- _WHAT YOU SHOULD DO_:
Copy the final lines exactly, starting at the one that contains "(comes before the" and ending with the last line of the listing below. Pictures are not part of the copy.
□ □ □
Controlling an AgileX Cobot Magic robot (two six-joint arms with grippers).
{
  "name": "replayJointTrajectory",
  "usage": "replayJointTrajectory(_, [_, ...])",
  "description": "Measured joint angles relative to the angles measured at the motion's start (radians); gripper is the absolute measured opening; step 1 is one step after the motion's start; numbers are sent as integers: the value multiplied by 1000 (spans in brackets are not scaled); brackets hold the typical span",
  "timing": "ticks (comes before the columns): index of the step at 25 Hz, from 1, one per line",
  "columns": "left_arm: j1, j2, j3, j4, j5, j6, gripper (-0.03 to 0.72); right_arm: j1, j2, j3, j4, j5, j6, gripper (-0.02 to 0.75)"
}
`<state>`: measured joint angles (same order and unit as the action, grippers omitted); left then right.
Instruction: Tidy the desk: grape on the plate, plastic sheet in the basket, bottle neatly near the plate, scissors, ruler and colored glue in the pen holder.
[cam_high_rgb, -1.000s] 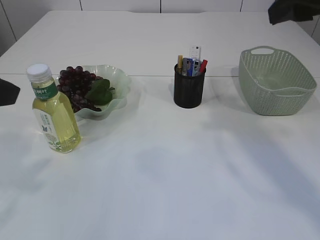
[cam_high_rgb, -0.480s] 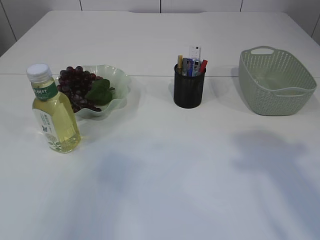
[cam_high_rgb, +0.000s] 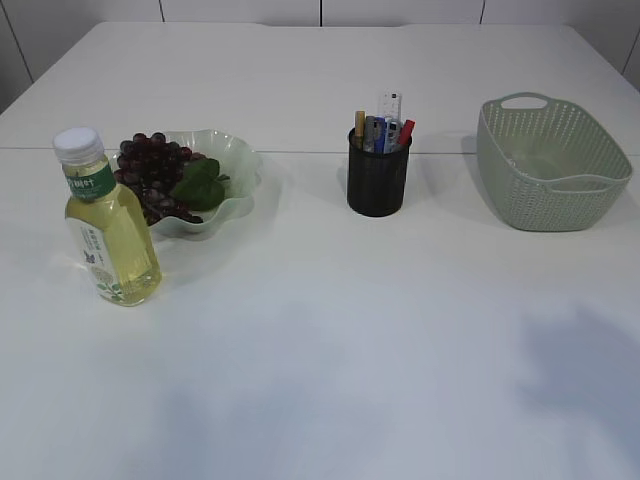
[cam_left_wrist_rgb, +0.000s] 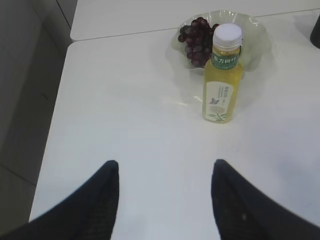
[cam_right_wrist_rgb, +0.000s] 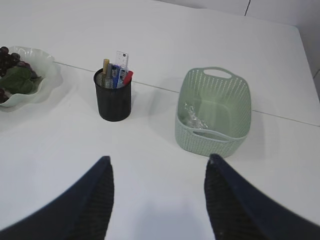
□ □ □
- _SOLUTION TO THIS EXERCISE_:
  "timing": "ticks (comes before the columns): index of the step at 25 Hz, from 1, one per line",
  "columns": "left_arm: j1, j2, j3, j4, j5, j6, gripper (-0.03 to 0.72); right_arm: j1, j2, j3, j4, j5, j6, gripper (-0.02 to 0.75)"
}
`<state>`: measured joint angles (same order and unit as the action, grippers omitted); left then right.
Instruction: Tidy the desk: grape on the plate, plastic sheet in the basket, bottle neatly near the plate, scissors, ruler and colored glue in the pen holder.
[cam_high_rgb, -1.000s] 
[cam_high_rgb, -0.480s] 
[cam_high_rgb, +0.000s] 
[cam_left_wrist_rgb, +0.000s] 
[cam_right_wrist_rgb, +0.000s] 

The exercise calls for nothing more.